== Required action ==
Every line of the listing is to be printed again exactly.
-- Opening Marker --
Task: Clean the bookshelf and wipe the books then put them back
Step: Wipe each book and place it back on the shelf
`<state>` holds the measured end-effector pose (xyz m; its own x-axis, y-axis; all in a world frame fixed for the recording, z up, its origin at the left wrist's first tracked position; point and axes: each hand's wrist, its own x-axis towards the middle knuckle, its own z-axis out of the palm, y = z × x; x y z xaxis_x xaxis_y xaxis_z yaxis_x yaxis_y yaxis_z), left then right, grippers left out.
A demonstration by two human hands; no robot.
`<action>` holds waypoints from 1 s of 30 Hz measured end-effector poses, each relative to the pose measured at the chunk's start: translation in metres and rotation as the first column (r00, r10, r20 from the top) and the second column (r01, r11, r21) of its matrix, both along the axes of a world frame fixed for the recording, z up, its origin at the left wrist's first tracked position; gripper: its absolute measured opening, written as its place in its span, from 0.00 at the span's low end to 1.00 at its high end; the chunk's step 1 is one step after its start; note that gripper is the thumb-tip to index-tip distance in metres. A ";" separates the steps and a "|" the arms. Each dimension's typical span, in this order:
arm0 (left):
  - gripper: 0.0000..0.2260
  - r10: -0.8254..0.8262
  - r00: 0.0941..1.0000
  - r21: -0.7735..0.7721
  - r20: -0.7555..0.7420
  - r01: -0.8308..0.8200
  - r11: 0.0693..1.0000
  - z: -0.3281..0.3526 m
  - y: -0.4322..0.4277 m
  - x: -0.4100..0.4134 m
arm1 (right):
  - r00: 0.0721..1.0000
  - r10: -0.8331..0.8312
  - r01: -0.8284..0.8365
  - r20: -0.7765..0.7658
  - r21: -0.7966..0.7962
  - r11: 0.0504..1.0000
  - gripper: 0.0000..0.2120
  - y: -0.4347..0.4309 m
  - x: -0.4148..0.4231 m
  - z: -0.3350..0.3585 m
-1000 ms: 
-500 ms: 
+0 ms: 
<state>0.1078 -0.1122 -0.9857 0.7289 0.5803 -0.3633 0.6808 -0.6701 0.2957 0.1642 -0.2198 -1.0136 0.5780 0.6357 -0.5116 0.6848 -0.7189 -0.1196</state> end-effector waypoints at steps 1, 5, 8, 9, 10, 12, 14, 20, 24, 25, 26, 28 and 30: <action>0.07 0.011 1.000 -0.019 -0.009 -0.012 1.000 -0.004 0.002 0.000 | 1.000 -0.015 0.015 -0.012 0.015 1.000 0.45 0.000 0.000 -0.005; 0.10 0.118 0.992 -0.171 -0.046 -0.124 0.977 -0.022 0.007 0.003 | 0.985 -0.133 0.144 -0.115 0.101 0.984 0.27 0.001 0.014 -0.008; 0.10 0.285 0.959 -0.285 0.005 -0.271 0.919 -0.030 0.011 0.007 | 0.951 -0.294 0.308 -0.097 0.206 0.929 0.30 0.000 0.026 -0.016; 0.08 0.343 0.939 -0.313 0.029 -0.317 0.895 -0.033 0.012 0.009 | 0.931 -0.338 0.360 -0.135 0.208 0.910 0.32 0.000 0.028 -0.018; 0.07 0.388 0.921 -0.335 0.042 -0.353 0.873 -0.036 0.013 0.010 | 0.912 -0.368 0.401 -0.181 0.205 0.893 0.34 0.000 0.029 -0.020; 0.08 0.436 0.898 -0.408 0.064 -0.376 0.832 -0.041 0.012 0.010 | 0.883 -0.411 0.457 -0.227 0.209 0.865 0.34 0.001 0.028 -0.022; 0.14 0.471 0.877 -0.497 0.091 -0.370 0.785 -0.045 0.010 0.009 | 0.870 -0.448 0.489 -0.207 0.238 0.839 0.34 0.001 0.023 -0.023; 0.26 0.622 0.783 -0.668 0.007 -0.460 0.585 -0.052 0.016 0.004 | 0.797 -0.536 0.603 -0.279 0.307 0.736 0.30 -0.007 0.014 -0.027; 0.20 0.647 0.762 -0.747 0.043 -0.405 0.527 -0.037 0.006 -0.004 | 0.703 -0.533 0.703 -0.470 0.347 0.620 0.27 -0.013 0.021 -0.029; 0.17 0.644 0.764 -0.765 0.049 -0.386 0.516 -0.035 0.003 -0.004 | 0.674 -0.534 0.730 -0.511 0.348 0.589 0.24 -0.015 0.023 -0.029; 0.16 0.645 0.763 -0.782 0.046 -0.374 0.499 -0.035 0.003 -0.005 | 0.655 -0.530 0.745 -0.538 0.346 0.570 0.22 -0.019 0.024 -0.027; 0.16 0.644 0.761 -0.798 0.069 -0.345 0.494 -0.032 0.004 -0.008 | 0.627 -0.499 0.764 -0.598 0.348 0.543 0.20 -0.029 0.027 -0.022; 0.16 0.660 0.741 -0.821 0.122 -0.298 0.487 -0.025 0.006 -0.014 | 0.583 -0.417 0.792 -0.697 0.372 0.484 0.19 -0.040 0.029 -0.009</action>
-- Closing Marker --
== Answer to this task ==
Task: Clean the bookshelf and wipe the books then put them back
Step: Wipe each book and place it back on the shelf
`<state>` holds the measured end-effector pose (xyz m; its own x-axis, y-axis; all in a world frame fixed for the recording, z up, its origin at the left wrist's first tracked position; point and axes: each hand's wrist, its own x-axis towards the middle knuckle, its own z-axis out of the palm, y = z × x; x y z xaxis_x xaxis_y xaxis_z yaxis_x yaxis_y yaxis_z), left then right, grippers left out.
A demonstration by two human hands; no robot.
`<action>` holds waypoints from 1 s of 30 Hz measured end-effector poses, each relative to the pose measured at the chunk's start: translation in metres and rotation as the first column (r00, r10, r20 from the top) and the second column (r01, r11, r21) of its matrix, both along the axes of a world frame fixed for the recording, z up, its origin at the left wrist's first tracked position; gripper: its absolute measured opening, written as its place in its span, from 0.00 at the span's low end to 1.00 at its high end; the chunk's step 1 is one step after its start; note that gripper is the thumb-tip to index-tip distance in metres. A ";" separates the steps and a "|" the arms. Each dimension's typical span, in this order:
arm0 (left):
  - gripper: 0.0000..0.2260
  - r10: -0.8254..0.8262
  - r00: 0.0941..1.0000
  - r21: -0.7735..0.7721
  - r20: -0.7555..0.7420
  - r01: -0.8308..0.8200
  - r11: 0.0693..1.0000
  - z: -0.3281..0.3526 m
  - y: -0.4322..0.4277 m
  - x: -0.4100..0.4134 m
arm1 (right):
  - r00: 0.0721..1.0000
  - r10: -0.8331..0.8312
  - r01: -0.8284..0.8365
  - r20: -0.7765..0.7658
  - r21: -0.7966..0.7962
  - r11: 0.0504..1.0000
  - gripper: 0.0000..0.2120
  - y: -0.4347..0.4309 m
  - x: -0.4148..0.4231 m
  - z: -0.3350..0.3585 m
-1000 ms: 
-500 ms: 
+0 ms: 
<state>0.1078 -0.1122 -0.9857 0.7289 0.5803 -0.3633 0.6808 -0.6701 0.2957 0.1642 -0.2198 -1.0136 0.5780 0.6357 -0.5116 0.6848 -0.7189 -0.1196</state> end-effector waypoints at steps 1, 5, 8, 9, 10, 12, 14, 20, 24, 25, 26, 28 and 30: <action>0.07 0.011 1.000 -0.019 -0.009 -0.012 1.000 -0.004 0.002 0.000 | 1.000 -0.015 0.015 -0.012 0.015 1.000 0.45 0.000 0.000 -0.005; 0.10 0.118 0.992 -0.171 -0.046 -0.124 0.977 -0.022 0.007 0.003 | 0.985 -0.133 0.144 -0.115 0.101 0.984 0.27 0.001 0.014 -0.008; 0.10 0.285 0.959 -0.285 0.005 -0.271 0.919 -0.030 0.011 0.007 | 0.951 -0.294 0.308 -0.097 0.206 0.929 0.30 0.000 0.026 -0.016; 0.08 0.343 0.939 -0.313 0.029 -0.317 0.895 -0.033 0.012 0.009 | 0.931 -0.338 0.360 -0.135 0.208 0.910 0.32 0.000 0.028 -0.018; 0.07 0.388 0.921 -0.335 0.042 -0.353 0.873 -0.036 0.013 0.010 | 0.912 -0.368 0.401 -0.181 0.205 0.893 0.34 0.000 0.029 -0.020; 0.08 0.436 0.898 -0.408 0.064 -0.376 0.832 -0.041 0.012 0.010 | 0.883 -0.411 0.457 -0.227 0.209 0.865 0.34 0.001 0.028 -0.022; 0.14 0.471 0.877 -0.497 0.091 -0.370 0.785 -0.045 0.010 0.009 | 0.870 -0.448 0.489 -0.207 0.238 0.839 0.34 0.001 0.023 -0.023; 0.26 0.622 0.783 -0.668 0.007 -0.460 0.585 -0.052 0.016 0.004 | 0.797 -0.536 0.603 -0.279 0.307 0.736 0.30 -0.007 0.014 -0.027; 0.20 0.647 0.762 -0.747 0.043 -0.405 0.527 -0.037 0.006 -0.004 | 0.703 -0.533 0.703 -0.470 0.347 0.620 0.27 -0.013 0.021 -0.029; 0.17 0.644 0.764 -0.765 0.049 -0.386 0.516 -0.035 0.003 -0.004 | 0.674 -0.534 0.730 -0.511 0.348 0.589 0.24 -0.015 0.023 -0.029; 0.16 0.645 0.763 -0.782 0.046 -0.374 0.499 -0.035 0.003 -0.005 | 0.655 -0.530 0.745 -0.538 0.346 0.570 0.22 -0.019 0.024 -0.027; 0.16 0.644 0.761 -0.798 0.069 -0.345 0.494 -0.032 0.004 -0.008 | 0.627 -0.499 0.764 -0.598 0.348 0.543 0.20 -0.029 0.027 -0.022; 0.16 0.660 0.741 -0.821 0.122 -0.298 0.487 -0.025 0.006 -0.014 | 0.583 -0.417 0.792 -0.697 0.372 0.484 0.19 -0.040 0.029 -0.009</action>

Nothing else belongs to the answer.